A veces quisiera plasmar en un lienzo lo que ven mis ojos, pero como no sé pintar, tendré que usar la única forma de arte que conozco: la escritura. 

Pues bien, julio es época de lluvia en Santiago. Como el humo del café de la mañana, las faldas del Iztaccíhuatl se cubren de una densa neblina que se entreteje con los árboles de la sierra en la lejanía, delineando los perfiles de sus copas a modo de claroscuro. La Mujer Dormida se esconde detrás de las nubes como si tuviera vergüenza. Hace rato que no la hemos visto. Pareciera que se tapa con su cobija de algodón porque han regresado los fríos que nos abandonaron durante la primavera, y que a finales de año la visten de blanco con su ajuar invernal. Por lo visto, le están tejiendo uno ahora mismo.

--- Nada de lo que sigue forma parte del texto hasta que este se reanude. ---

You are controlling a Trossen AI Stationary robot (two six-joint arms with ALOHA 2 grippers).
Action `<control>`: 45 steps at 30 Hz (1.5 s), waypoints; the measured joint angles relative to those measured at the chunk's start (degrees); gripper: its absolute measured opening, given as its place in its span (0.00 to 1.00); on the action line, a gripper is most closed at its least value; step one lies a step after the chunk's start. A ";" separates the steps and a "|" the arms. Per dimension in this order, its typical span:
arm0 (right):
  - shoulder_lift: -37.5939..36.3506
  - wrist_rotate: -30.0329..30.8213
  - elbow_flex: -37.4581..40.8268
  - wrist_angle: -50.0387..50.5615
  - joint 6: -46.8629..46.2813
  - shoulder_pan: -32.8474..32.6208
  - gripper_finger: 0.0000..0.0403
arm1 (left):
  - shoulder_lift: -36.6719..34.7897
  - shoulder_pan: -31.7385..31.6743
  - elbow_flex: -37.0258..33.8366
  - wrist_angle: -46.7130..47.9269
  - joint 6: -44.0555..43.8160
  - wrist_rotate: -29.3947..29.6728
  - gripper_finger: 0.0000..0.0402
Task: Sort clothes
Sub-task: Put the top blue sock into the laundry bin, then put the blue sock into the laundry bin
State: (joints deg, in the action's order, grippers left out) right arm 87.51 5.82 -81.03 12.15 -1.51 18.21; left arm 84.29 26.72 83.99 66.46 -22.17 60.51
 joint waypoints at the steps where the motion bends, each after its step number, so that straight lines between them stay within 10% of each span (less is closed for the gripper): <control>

Con la caída de la tarde, la nube viajera baja a los campos y los rocía con tímidos chubascos que a principios de mes no se deciden a ser tempestad (a finales lo serán). La tierra responde desprendiendo un olor a hierba que incita a respirar profundo. Mi esposo, que es oriundo de acá, dice que así huele la humedad. A mí me evoca a esperanza y libertad; después de todo, es el preludio de la germinación de las semillas, cuyos brotes se estiran hacia el cielo como alabando a Dios.

Un murciélago solitario da vueltas en el azul grisáceo de las nubes buscando refugio entre las ramas del tepozán. Las golondrinas revolotean cerca del roble seco y es señal de que debo entrar a casa. Por la ventana se distinguen las gotas que golpetean contra el vidrio y de repente el nubarrón ya se comió la casa del vecino. Es buen momento para encender la calefacción, pero yo me rebelo en contra de lo sensato. Preparo un té de limón, me pongo el gabán de venados que me compré en Zacatlán y vuelvo a salir al portal del patio trasero en nombre de todos esos días en que estuve encerrada en la oficina. Me acurruco en la mecedora con mi manta de lino en los pies y me río de la estampa de abuela que no concuerda con mi edad. 

La lluvia cede por fin y a lo lejos, entre los matorrales, distingo algunas luciérnagas. No puedo evitar sonreír al recordar que, cuando era niña, pensaba que eran imaginarias, que no existían. Mi esposo sale a acompañarme con una taza caliente entre sus manos y las perritas que lo quieren tanto corren hacia él para olfatear. Se sientan a nuestros pies y mientras le doy un sorbo a la infusión, sólo puedo pensar que estoy en el Paraíso.